Kukira aku sudah mati. Sebab telingaku tidak bisa mendengar suara Ibu. Juga mataku tak lagi bisa melihat bulan merona merah jambu.
Ya, kukira aku benar-benar sudah mati.
Tapi aku keliru. Di hari ketiga aku terbangun. Aku bisa merasakan lagi sentuhan lembut tangan Ibuku. Juga wajah familiar Tuan apoteker yang baik itu.
"Sudah kuduga, Rosaline. Kau pasti akan menelan semua obat yang kuberikan. Untunglah aku menyadari hal itu," Tuan apoteker berdiri di tepi ranjangku mendampingi Ibu.
"Jadi ceritanya saya ini gagal mati, Tuan? Obat apa yang telah Anda berikan kepada saya?" aku tersenyum kecut.
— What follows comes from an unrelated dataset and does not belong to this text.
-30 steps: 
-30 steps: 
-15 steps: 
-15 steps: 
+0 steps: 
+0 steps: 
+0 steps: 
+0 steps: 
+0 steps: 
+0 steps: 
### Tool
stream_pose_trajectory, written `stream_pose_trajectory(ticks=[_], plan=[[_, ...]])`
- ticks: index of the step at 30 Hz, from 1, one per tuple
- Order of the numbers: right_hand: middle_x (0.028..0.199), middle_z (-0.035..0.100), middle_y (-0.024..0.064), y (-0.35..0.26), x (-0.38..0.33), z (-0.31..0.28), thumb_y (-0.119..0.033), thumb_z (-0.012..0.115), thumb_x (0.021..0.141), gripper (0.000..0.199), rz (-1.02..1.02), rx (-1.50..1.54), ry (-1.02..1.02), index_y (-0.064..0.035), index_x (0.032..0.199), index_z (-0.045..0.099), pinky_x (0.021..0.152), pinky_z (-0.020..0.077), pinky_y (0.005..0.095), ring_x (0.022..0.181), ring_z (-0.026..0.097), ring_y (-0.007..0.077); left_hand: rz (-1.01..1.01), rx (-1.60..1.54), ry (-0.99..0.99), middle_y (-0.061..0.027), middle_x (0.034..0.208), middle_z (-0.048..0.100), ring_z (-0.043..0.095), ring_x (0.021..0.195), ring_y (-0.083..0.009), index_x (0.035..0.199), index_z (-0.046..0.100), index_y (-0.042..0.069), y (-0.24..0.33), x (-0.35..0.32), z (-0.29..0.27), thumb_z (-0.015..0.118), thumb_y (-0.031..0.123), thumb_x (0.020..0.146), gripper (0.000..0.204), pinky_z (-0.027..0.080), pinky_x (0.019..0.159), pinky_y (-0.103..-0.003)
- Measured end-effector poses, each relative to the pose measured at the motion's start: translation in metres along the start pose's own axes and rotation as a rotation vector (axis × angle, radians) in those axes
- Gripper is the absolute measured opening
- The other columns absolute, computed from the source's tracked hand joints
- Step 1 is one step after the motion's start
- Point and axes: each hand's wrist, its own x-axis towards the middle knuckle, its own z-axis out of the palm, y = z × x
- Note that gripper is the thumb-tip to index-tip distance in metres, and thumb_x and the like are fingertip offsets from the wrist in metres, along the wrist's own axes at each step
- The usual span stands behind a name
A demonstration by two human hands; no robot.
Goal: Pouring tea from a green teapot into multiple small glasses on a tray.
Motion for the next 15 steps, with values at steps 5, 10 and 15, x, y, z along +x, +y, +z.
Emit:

"Hanya vitamin dan sedikit obat tidur, Rosaline," Tuan apoteker menatapku. Seperti biasa, tatapannya penuh simpati.
"Kau sudah membuat Ibu cemas, Nak. Syukurlah Tuan yang baik hati ini telah menjelaskan semuanya," Ibu mengelus ujung jemari kakiku. Sementara Tuan apoteker masih belum beralih pandang dariku. Sepertinya ia ingin menyampaikan sesuatu padaku.
"Ada yang ingin Tuan katakan pada saya?" aku mengangkat kepalaku sedikit. Â Tuan apoteker mengangguk. Ia mendekatkan wajahnya dan berbisik lirih di telingaku.
"Kau tidak usah bersedih hati lagi, Rosaline. Sebab---Romeo yang menghianatimu itu sudah mati. Aku telah memberinya racun sesuai dengan permintaannya sendiri. Menyusul kematian Juliet."
"Apakah Juliet juga sudah mati?"
"Semula tidak, Rosaline. Ia hanya tertidur sepertimu. Tapi setelah terbangun dan tahu Romeo benar-benar mati, Juliet bunuh diri dengan memotong urat nadi pergelangan tangannya."